Rationale: C-002 (spec-kitty-events 2.9.0 installed, not 3.0.0) and C-003 (spec-kitty-saas not importable) prevent direct package import testing. Shape assertions are the most reliable approach given these constraints.

Test structure:

  • One test module per contract surface: event envelope, tracker bind, body upload, orchestrator API response
  • Each test constructs a payload using the live code path, then asserts the output shape matches the expected 3.0.0 contract
  • Expected shapes derived once from upstream sources (spec-kitty-events @ 5b8e6dc, spec-kitty-saas @ 3a0e4af) and stored as test fixtures
  • Tests fail if unexpected fields (e.g., feature_slug) appear or required fields (e.g., build_id) are missing

Decision 8: Sequencing

Decision: Five-phase implementation sequence with clear dependency ordering.

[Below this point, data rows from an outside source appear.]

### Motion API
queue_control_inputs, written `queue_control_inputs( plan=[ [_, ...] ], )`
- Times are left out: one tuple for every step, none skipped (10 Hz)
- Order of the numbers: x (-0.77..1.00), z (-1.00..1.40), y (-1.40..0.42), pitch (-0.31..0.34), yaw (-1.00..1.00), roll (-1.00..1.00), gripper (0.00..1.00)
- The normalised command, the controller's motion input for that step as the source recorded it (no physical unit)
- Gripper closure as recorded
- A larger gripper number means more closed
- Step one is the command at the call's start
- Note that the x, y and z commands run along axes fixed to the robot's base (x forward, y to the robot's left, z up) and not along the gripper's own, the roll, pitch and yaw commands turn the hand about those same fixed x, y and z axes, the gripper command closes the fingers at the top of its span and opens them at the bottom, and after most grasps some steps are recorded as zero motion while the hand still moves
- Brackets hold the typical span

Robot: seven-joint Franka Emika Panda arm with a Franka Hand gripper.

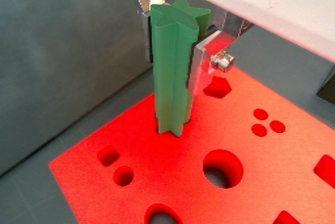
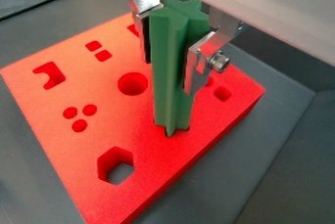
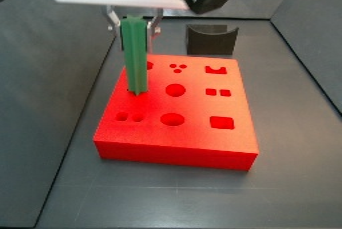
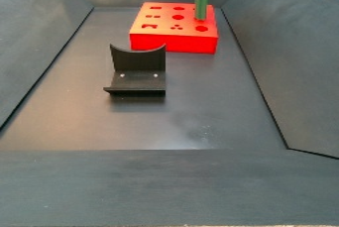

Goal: Pick up the star object. Move up. Move to above the board. Insert the star object.
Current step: Insert the star object.

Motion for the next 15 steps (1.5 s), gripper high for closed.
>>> queue_control_inputs(
  plan=[
    [0.00,-0.71,0.00,-0.066,0.00,0.18,1.00],
    [0.00,-0.71,0.00,-0.144,0.00,0.15,1.00],
    [-0.01,-0.69,-0.03,-0.190,0.00,0.19,1.00],
    [0.00,-0.65,-0.05,-0.216,0.00,0.22,1.00],
    [0.00,-0.65,-0.04,-0.210,0.00,0.22,1.00],
    [-0.01,-0.66,-0.04,-0.204,0.00,0.23,1.00],
    [-0.03,-0.68,-0.04,-0.197,0.00,0.23,1.00],
    [-0.04,-0.71,-0.05,-0.171,0.00,0.25,1.00],
    [-0.03,-0.74,-0.08,-0.160,0.00,0.25,1.00],
    [-0.06,-0.77,-0.11,-0.137,0.00,0.27,1.00],
    [-0.08,-0.80,-0.13,-0.121,0.00,0.27,1.00],
    [-0.03,-0.75,-0.11,-0.127,0.00,0.28,1.00],
    [-0.01,0.00,0.00,-0.017,0.00,0.00,1.00],
    [0.00,-0.02,0.00,0.000,0.00,0.00,1.00],
    [-0.05,-1.00,-0.05,0.000,-0.01,0.06,1.00]
  ],
)
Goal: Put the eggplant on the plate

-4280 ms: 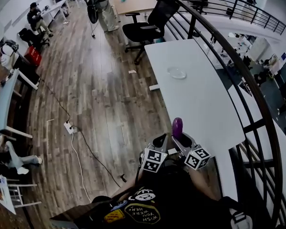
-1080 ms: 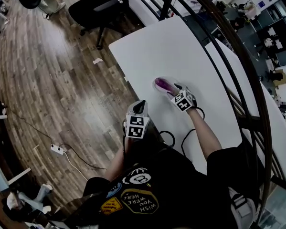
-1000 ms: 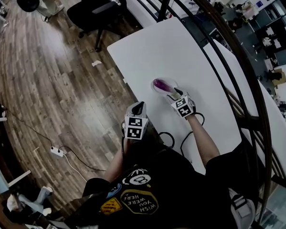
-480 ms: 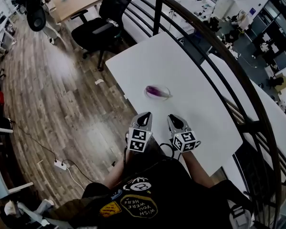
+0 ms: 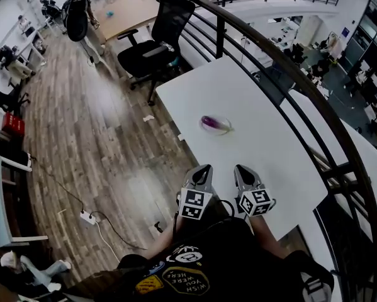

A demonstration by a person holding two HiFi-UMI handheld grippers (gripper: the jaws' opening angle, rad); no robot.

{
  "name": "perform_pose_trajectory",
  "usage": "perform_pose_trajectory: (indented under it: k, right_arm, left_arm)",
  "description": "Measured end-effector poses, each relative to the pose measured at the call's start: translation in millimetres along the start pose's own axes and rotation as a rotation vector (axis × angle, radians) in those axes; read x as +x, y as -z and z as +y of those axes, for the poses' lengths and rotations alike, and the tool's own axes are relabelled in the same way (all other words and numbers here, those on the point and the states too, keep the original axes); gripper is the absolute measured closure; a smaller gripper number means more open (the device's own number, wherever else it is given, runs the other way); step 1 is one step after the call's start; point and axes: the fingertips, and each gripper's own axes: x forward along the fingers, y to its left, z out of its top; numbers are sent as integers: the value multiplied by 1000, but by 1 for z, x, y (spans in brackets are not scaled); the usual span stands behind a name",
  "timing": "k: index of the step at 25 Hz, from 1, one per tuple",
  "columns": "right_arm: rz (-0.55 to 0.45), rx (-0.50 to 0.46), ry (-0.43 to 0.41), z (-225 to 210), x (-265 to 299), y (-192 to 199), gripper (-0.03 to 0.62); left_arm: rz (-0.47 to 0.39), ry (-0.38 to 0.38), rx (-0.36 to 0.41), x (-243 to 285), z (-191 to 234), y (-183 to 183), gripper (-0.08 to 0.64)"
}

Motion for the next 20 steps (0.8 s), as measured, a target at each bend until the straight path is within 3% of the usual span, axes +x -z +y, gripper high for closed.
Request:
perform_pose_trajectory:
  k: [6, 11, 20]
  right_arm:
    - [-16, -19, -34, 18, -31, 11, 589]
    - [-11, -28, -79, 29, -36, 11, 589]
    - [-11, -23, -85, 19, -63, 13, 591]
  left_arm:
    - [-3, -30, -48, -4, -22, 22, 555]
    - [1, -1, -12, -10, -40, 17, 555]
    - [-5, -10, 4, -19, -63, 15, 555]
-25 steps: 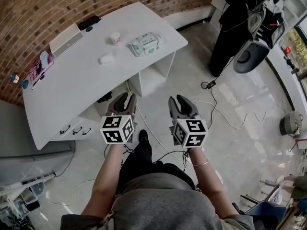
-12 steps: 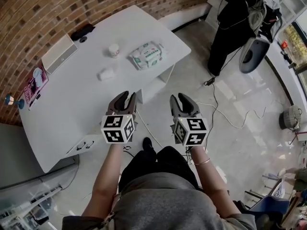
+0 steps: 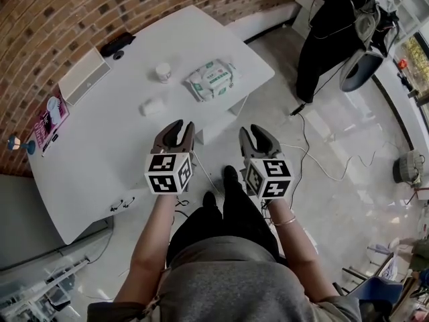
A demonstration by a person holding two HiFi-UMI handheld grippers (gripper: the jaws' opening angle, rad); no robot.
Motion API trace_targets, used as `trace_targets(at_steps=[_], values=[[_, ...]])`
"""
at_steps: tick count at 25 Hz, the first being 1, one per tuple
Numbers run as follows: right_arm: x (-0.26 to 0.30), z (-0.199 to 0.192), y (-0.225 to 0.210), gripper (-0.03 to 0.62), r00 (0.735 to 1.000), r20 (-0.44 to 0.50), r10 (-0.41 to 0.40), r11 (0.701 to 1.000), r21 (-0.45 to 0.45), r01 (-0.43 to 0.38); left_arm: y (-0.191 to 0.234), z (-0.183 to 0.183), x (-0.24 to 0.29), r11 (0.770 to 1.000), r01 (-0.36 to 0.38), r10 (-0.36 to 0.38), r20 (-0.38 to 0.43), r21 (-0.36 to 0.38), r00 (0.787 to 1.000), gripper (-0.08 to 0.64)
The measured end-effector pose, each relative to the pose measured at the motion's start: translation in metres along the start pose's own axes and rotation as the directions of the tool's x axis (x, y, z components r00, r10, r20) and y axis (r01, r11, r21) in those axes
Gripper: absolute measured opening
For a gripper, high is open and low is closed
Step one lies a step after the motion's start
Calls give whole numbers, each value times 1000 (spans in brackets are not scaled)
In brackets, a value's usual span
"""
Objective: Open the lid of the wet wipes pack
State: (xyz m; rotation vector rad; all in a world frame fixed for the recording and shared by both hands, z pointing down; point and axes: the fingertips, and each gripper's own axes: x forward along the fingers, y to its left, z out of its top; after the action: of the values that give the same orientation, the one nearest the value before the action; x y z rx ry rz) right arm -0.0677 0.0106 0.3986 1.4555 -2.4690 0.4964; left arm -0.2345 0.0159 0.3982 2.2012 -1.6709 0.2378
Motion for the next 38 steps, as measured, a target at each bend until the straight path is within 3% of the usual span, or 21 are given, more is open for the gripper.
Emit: trace_targets(at_steps=[16, 24, 38], values=[[90, 27, -27, 120, 994, -37, 107, 992, -62, -109, 26, 21, 68, 995, -99, 100, -49, 23, 994, 110], [125, 27, -38, 120, 981, -82, 176, 983, -45, -180, 30, 23, 97, 990, -141, 143, -92, 31, 985, 110], [172, 11, -34, 120, 950, -154, 271, 954, -90, -286, 30, 27, 130, 980, -164, 181, -166, 111, 969, 109]])
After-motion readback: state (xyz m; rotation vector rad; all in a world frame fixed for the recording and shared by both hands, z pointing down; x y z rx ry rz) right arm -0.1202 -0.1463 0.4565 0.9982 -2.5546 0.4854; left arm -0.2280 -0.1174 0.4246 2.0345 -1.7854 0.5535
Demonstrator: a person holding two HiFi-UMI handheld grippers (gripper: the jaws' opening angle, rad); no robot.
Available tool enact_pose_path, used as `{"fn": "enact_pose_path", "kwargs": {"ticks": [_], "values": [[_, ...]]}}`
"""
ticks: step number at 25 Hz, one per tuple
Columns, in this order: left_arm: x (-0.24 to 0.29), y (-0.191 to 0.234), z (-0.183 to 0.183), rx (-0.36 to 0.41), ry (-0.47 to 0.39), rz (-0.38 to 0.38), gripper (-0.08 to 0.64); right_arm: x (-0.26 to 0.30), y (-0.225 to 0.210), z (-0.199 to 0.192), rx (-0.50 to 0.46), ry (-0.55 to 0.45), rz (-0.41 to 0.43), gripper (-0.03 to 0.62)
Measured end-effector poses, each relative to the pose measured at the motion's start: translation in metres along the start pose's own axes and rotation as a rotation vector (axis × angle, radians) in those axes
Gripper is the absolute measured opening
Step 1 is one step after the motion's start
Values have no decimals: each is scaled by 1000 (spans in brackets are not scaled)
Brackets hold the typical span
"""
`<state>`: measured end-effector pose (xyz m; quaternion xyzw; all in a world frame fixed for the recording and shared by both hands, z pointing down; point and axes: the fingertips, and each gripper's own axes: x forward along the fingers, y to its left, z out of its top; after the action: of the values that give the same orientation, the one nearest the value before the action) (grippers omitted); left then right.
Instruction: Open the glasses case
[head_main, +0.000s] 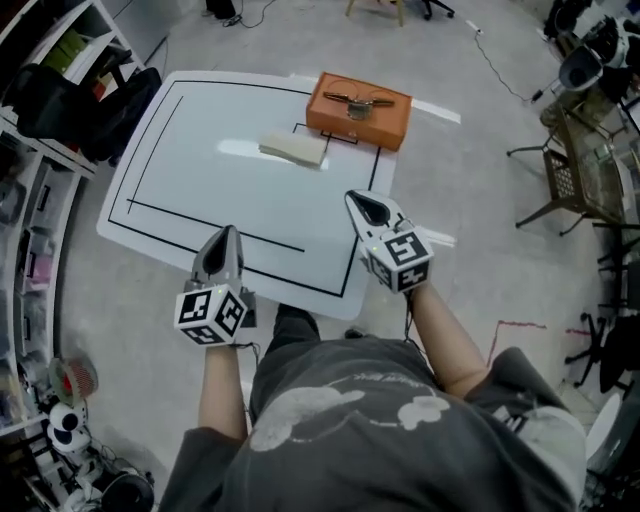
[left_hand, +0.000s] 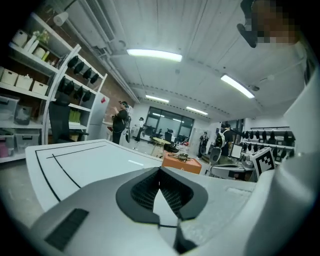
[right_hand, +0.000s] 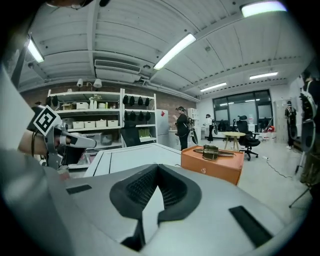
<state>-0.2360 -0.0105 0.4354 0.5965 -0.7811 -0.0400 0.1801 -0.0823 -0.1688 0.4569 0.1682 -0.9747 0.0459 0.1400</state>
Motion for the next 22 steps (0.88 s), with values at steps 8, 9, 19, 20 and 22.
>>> {"fn": "enact_pose_path", "kwargs": {"ticks": [8, 9, 19, 20, 22], "values": [[59, 24, 12, 22, 112, -146, 2, 16, -14, 25, 23, 24, -140, 1], [66, 25, 13, 37, 131, -158, 2, 17, -16, 29, 31, 27, -161, 2], [132, 34, 10, 217, 265, -277, 2, 45, -25, 20, 62, 98, -281, 2], [139, 36, 8, 231, 278, -285, 2, 49, -24, 18, 63, 110, -285, 2], [152, 38, 5, 254, 304, -304, 2, 56, -23, 14, 65, 130, -294, 1]]}}
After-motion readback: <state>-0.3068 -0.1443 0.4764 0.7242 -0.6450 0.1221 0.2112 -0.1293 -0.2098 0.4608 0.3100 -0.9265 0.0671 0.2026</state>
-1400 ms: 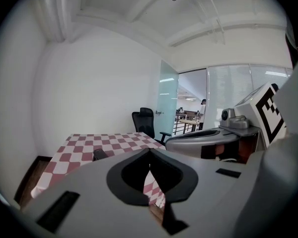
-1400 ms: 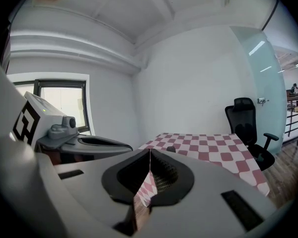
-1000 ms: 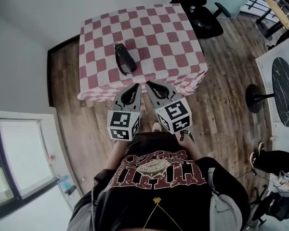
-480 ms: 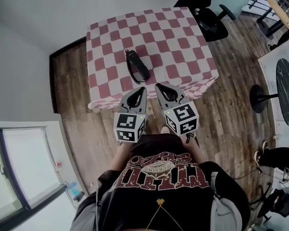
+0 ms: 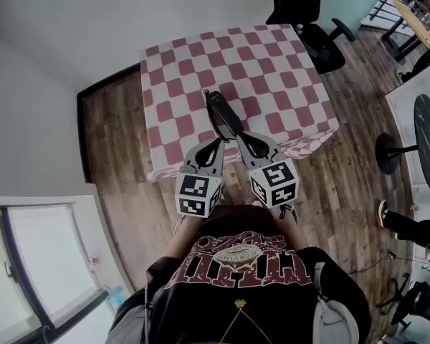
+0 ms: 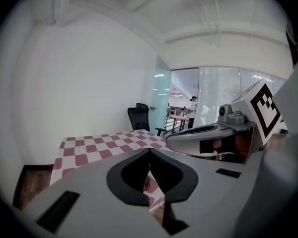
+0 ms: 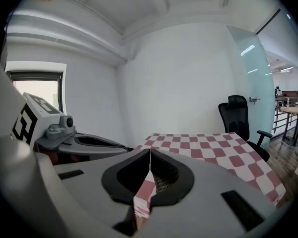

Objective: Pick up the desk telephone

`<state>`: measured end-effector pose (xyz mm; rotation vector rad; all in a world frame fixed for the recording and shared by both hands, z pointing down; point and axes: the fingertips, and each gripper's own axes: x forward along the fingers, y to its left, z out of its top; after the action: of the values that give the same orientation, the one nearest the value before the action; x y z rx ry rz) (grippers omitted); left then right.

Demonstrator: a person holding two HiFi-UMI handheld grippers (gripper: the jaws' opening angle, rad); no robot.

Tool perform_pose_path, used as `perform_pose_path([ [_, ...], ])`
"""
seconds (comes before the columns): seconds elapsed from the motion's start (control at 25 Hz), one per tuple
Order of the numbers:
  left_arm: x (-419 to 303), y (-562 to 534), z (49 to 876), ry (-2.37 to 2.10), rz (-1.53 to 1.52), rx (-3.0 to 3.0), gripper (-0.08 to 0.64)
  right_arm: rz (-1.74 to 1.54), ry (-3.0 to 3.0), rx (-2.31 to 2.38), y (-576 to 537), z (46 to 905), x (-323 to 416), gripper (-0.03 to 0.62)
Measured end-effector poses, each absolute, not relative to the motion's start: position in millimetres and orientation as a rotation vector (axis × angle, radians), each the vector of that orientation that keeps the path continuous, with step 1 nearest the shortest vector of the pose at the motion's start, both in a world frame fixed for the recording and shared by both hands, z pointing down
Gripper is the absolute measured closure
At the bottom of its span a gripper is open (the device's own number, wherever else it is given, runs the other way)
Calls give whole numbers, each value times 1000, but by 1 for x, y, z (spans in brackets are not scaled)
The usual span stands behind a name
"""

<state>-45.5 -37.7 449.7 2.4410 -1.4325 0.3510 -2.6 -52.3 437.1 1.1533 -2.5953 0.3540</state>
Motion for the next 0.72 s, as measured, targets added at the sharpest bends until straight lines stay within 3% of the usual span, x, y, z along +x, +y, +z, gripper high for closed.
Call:
perform_pose_path([
  [0.72, -70, -93, 471, -1388, 394, 2389, 552, 452, -2530, 1164, -106, 465, -18, 572],
])
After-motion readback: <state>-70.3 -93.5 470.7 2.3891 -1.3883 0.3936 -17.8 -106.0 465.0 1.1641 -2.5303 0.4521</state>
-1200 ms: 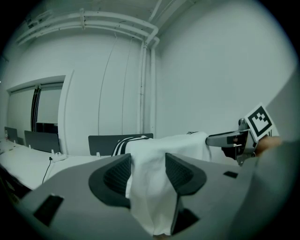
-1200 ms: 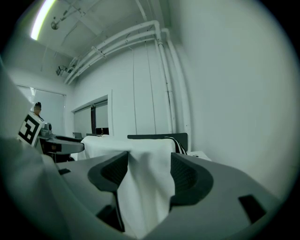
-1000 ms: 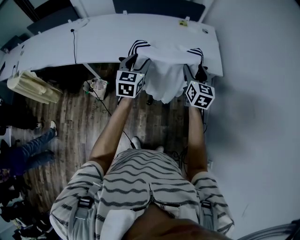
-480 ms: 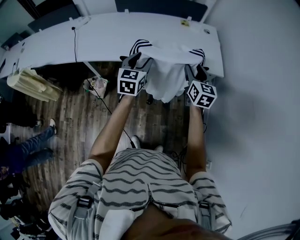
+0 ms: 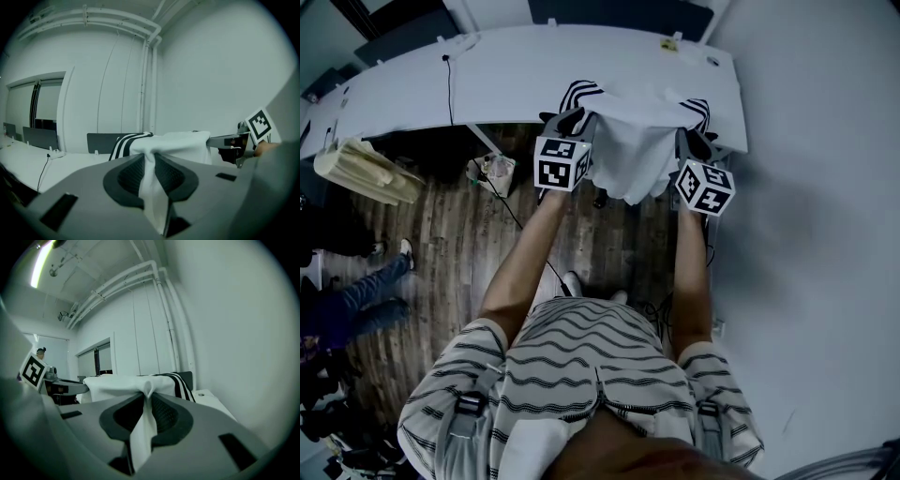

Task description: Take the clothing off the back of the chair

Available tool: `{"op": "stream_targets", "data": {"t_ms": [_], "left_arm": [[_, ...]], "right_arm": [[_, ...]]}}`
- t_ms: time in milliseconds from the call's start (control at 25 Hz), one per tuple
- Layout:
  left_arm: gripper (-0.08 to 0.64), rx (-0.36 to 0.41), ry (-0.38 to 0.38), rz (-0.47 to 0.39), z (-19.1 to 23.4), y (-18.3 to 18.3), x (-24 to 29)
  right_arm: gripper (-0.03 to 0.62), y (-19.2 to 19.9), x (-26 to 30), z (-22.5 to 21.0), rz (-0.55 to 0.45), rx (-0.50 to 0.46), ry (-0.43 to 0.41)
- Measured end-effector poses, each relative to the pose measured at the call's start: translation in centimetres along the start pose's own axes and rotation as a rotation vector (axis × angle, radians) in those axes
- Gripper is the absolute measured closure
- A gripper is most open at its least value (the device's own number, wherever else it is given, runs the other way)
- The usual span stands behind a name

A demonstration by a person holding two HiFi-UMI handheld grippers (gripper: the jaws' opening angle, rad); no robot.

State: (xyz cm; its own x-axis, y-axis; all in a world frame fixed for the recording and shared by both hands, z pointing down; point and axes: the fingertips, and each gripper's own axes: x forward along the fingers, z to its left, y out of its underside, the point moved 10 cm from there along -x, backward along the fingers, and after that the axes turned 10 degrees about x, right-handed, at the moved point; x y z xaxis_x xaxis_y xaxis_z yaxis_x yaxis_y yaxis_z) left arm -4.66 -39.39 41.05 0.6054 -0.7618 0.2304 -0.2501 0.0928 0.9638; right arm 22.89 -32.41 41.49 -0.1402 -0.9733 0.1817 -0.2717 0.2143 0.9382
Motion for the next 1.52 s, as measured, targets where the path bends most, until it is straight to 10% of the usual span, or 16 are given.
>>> {"op": "stream_targets", "data": {"t_ms": [1520], "left_arm": [[0.531,0.001,-0.026,-0.035,-1.0,-1.5,-2.2]], "right_arm": [[0.561,-1.4,-2.2,1.1,-0.017,0.020,-0.009]]}}
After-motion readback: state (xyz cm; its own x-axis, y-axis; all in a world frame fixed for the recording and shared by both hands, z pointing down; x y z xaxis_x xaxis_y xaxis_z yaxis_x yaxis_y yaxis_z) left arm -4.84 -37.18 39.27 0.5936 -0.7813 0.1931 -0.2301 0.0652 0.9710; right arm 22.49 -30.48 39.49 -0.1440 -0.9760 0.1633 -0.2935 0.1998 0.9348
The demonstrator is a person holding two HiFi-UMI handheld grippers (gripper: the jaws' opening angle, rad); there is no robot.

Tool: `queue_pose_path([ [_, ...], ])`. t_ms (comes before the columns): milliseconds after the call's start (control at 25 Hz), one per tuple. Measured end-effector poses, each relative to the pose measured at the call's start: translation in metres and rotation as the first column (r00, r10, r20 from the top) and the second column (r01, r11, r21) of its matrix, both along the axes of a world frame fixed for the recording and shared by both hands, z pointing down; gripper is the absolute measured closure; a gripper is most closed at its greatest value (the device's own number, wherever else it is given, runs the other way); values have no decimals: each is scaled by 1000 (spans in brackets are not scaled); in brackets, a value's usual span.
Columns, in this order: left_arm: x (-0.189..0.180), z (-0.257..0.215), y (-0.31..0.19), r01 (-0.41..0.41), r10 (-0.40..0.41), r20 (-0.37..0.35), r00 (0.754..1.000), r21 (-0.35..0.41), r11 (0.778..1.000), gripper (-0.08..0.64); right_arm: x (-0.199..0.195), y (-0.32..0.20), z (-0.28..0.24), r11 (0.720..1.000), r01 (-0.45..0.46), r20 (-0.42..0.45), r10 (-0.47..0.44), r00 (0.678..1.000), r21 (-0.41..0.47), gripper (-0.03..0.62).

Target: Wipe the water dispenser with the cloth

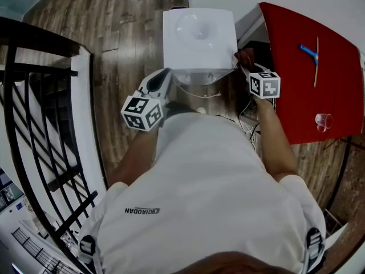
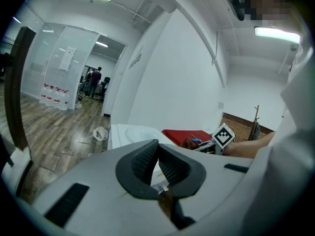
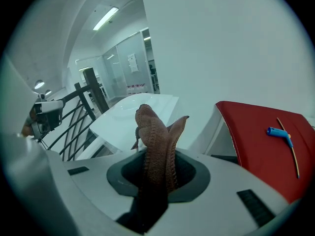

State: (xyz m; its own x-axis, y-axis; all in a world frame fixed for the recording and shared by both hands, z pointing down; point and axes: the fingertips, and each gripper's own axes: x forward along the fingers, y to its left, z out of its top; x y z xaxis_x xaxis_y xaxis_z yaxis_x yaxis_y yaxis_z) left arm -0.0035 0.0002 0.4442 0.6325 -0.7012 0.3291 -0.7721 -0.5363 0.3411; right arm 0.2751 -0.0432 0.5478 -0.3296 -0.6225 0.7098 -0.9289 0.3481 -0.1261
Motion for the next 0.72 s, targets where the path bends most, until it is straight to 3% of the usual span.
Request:
queue_pose_path([
  [280, -8, -2, -1, 21, -21, -8, 1000, 3, 1000, 563, 6, 5, -20, 997, 19, -39, -16, 999, 72, 506],
  [440, -17, -7, -2, 26, -25, -17, 1000, 22, 999, 563, -25, 9, -39, 984, 74, -15, -72, 997, 160, 506],
  [600, -36, -10, 8, 37, -37, -20, 999, 20, 999, 563, -105, 28, -41, 949, 259, -22, -259, 966, 179, 506],
  [720, -52, -13, 22, 39, -39, -18, 999, 20, 999, 563, -177, 49, -32, 876, 459, -94, -450, 888, 150, 506],
])
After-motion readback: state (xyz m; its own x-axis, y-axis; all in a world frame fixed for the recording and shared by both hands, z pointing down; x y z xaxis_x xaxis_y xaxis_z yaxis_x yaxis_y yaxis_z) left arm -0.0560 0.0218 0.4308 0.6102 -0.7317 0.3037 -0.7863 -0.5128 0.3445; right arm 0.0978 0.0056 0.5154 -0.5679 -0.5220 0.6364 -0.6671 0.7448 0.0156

Phase A (Foundation): Compatibility gate + meta.json canonical writes (independent, can parallelize) Phase B (Core Renames): Module renames + import updates (sequential, high blast radius) Phase C (Contract Cleanup): identity_aliases removal, orchestrator API rename, body sync migration, tracker bind (partially parallelizable after Phase B) Phase D (Validation): Conformance tests + end-to-end audit Phase E (Release): spec-kitty-orchestrator coordination + release gate

Rationale: Gate must exist before contract cleanup (Phase C needs it). Module renames must precede contract cleanup (otherwise import paths are confusing during cleanup). Validation must follow all changes. Release is gated on external consumer readiness.